What will be the new food frontier? An article in the Wall Street Journal with the headline “Next Stop for Food Fanatics: Africa” predicts adventurous American palates may soon be craving sub-Saharan cuisines.

Nakati greens were served with lunch at a farmer field day in Uganda. (HortCRSP photo by Elana Peach-Fine)
Besides making me hungry, reading this article made me think of some of the African vegetables that I’ve recently started to learn about. Yes, just as there are "Asian vegetables," there is also a wide category of "African leafy vegetables."

Have you heard of these?

  • Nakati (Solanum macrocarpon, S. aethiopicum) Also called African eggplant, some types of nakati are eaten for their leafy greens, while others are eaten for their fruit (which can look like a tomato or eggplant).
  • Cowpea leaves (Vigna unguiculata) This plant produces black-eyed peas, but the greens of the plant can also be eaten as a vegetable.
  • Bbuga (Amaranthus Gracecizans) You might know this plant by its common American name: pigweed.
  • Doodo (Amaranthus Dubius) Like bbuga, this type of amaranth is eaten for its leaves in many parts of Africa. In North and South America, varieties of amaranth are usually used as a grain.
  • Jjobyo (Gynandropsis Gynandra, Cleome gynandra) Also called spider plant.

Many of these indigenous vegetables are rich in micronutrients such as iron, vitamin A and vitamin B. When it comes to alleviating malnutrition in developing countries of eastern Africa, indigenous vegetables offer workable solutions because they are not only nutritious, but also familiar to the region’s eaters and farmers.

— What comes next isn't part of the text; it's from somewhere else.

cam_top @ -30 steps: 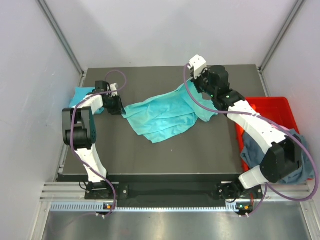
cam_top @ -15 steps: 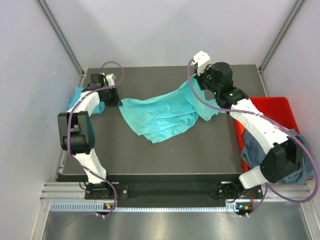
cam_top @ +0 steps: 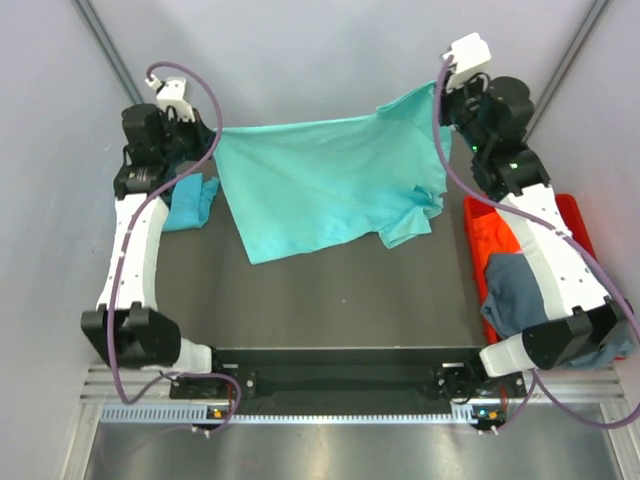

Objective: Fold and stack the t-shirts
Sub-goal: Flatten the tshirt out

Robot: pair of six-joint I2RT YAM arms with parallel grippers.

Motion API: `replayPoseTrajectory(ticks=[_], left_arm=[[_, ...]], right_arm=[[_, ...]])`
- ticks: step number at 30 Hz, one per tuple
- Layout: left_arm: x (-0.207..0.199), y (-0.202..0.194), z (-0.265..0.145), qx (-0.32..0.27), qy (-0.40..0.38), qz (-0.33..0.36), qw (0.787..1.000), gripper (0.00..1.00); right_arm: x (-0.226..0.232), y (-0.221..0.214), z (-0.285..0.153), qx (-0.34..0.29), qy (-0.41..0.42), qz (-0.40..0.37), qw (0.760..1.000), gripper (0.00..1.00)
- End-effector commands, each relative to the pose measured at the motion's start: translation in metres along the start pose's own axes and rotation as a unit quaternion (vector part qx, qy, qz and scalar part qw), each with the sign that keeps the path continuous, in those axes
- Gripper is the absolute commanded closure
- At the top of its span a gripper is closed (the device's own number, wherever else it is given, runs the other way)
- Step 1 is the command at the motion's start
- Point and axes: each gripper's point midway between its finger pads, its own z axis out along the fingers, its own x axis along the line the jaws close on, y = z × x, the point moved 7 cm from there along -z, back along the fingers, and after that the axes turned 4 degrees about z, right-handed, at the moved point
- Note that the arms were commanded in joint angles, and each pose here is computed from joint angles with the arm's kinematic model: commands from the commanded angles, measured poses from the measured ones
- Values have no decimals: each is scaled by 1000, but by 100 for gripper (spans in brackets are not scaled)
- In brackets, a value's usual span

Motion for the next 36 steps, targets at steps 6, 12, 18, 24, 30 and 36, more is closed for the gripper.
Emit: replayPoseTrajectory(ticks=[6, 12, 18, 24, 30, 36], left_arm=[[-28, 65, -81, -136, 17, 50, 989, 100], [-44, 82, -123, -165, 21, 67, 984, 100], [-56, 100, -156, -203, 21, 74, 976, 100], [-67, 122, -192, -248, 25, 84, 965, 100], [-74, 133, -219, -276, 35, 95, 956, 100], [-79, 136, -231, -282, 34, 102, 953, 100]], right_arm=[[-25, 61, -69, -72, -19, 44, 996, 100], [-25, 62, -123, -81, -21, 33, 996, 100], [-33, 92, -158, -128, -12, 45, 991, 100], [-35, 125, -189, -175, 7, 42, 984, 100], [-33, 139, -203, -193, 26, 46, 980, 100], [-34, 155, -213, -210, 31, 38, 976, 100]])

Hand gesturing toward plants.But research into these vegetables has often not been a priority, even among international development professionals. Markets for these vegetables are also largely undeveloped because they are widely considered subsistence crops, often grown in small garden plots by women for their own families. But growing these crops commercially can mean increased income for smallholder farmers and improved nutrition for consumers who crave traditional foods.

Recently U.S. researchers have been working with indigenous crops like these in east African countries — with funding and support from the Horticulture Collaborative Research Support Program (Horticulture CRSP), led by Beth Mitcham at UC Davis with funding from USAID. In Kenya, Tanzania and Zambia, Stephen Weller of Purdue University is leading a Horticulture CRSP research project on production practices, seed resources, postharvest handling, marketing and nutrition of varieties of amaranth, spider plant and African nightshade.

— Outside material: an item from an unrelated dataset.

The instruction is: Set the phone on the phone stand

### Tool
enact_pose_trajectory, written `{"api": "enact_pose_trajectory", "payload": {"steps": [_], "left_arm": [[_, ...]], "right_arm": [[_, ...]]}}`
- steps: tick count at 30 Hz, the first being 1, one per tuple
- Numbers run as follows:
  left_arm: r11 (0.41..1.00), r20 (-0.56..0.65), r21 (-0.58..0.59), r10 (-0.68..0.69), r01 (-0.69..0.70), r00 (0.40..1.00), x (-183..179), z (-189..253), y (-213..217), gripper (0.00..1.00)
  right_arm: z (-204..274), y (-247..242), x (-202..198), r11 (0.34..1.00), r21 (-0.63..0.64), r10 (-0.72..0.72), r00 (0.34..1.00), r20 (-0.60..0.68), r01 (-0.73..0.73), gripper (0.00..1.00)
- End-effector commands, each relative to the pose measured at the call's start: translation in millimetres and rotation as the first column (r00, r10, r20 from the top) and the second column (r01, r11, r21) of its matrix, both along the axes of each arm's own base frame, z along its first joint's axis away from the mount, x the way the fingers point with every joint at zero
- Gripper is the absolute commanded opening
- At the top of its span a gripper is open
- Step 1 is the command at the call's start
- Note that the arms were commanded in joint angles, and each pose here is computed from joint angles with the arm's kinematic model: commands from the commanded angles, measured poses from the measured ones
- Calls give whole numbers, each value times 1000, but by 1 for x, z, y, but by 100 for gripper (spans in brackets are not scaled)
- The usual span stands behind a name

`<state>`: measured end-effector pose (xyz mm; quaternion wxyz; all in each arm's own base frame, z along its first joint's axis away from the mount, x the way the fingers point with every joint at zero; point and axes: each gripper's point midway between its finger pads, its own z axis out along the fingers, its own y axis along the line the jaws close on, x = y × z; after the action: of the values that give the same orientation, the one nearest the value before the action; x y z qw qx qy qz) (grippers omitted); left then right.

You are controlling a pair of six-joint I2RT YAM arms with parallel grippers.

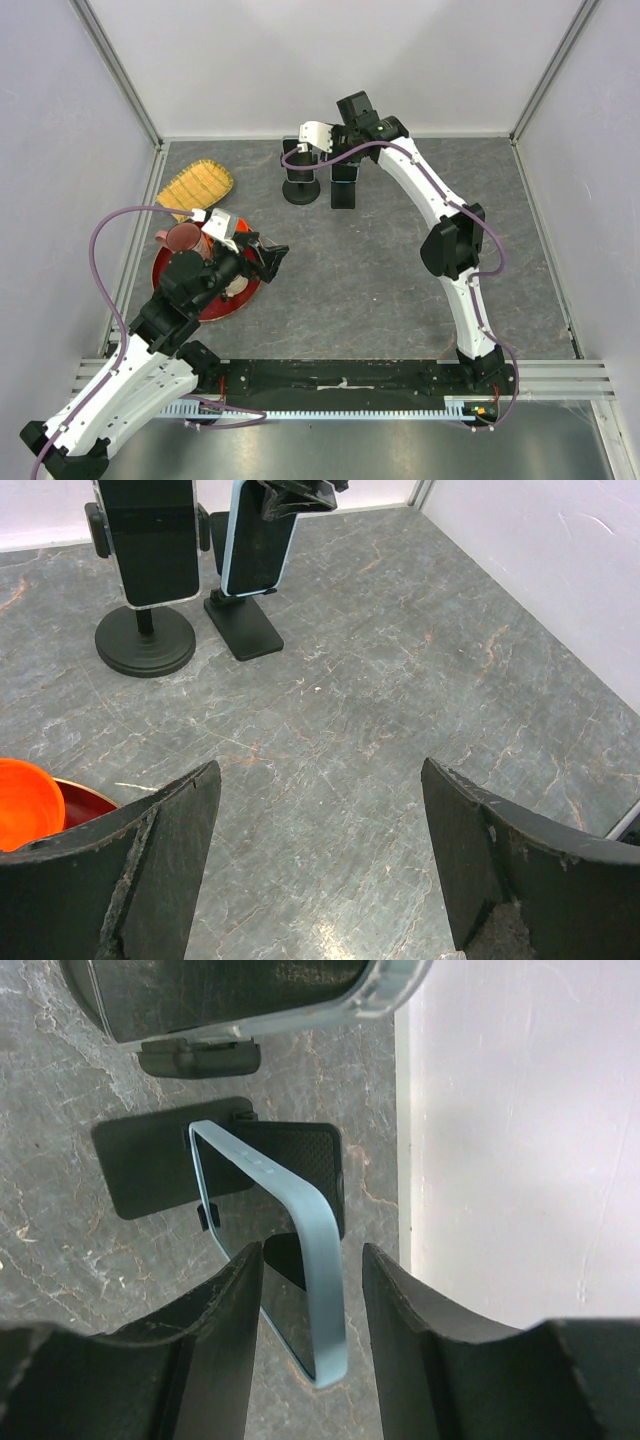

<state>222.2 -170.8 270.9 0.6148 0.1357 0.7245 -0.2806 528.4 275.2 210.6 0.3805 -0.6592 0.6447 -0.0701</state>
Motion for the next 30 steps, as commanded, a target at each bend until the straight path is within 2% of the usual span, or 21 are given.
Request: {"api": "enact_pose_trajectory", "payload": {"steps": [1, 23, 30], "left_arm": [[1000, 43, -12, -6, 6, 999, 2, 11, -1, 87], [1000, 34, -4, -6, 6, 999, 3, 8, -1, 87], [1000, 33, -3, 0, 0, 999, 3, 8, 0, 87]], "right_arm": [[4, 13, 14, 996, 59, 64, 997, 44, -67, 51], [-32, 6, 48, 994, 59, 84, 994, 69, -88, 63], [-37, 5, 54, 992, 57, 108, 990, 86, -113, 69]]}}
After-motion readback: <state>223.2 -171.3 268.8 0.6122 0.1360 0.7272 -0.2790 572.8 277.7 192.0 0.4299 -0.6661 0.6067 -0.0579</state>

In Uganda, Kate Scow of UC Davis is partnering with local groups to try out a new model of extension while increasing production of indigenous greens, such as nakati, bbuga and jjobyo.

Take a look at this short video for a little more background:

Just as bok choy, an Asian vegetable, has become familiar to many American households, perhaps one day you’ll find nakati or another African leafy vegetable on your plate.

In the meantime, researchers with Horticulture CRSP are working to get more African leafy vegetables into the research agendas, fields, markets and plates of our counterparts in eastern Africa.